Fisseha Berhane, PhD

Data Scientist

443-970-2353 fisseha@jhu.edu CV Resume Linkedin GitHub twitter twitter

MySQL Exercise 4: Summarizing your Data

Last week you practiced retrieving and formatting selected subsets of raw data from individual tables in a database. In this lesson we are going to learn how to use SQL to run calculations that summarize your data without having to output all the raw rows or entries. These calculations will serve as building blocks for the queries that will address our business questions about how to improve Dognition test completion rates.
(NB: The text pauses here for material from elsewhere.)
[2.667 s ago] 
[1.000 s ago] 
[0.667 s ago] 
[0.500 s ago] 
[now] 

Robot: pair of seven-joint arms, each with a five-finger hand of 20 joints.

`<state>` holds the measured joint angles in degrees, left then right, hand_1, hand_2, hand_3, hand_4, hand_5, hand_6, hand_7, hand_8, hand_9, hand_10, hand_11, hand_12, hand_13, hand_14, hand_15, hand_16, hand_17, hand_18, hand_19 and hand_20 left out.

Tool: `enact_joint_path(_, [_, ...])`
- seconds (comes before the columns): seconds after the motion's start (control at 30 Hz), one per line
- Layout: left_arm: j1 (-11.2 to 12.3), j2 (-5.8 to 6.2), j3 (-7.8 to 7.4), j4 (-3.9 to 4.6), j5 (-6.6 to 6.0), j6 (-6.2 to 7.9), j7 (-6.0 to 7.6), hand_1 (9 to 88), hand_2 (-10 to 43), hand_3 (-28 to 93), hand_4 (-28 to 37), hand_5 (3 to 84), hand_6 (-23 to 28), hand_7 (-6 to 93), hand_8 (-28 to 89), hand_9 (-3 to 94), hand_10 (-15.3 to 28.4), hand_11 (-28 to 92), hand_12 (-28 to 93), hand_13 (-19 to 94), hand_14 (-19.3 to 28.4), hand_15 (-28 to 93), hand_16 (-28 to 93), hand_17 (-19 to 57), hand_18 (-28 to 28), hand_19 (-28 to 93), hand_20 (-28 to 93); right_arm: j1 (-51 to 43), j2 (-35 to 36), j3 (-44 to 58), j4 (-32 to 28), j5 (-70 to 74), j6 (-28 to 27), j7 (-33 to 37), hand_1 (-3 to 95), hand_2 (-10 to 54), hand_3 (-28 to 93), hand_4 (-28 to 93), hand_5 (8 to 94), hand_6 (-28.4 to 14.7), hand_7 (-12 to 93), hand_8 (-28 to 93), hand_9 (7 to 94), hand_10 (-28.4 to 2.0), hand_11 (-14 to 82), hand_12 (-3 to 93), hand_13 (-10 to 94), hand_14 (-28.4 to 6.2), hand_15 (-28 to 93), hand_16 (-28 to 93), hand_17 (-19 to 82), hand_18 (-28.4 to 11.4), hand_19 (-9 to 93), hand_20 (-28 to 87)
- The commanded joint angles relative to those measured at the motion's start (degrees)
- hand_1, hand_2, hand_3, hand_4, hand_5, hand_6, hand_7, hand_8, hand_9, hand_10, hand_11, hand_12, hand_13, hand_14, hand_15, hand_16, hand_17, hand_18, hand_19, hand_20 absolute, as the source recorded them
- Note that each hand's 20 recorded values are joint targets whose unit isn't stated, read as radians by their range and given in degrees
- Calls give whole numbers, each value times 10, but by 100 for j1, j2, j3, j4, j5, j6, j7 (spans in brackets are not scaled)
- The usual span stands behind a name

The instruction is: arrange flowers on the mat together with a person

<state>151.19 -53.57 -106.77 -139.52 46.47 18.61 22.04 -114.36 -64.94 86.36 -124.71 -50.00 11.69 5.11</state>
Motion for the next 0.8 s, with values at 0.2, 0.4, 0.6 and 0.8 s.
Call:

These are the five most common aggregate functions used to summarize information stored in tables:

AGGREGATE FUNCTIONS

You will use COUNT and SUM very frequently.

COUNT is the only aggregate function that can work on any type of variable. The other four aggregate functions are only appropriate for numerical data.

All aggregate functions require you to enter either a column name or a "*" in the parentheses after the function word.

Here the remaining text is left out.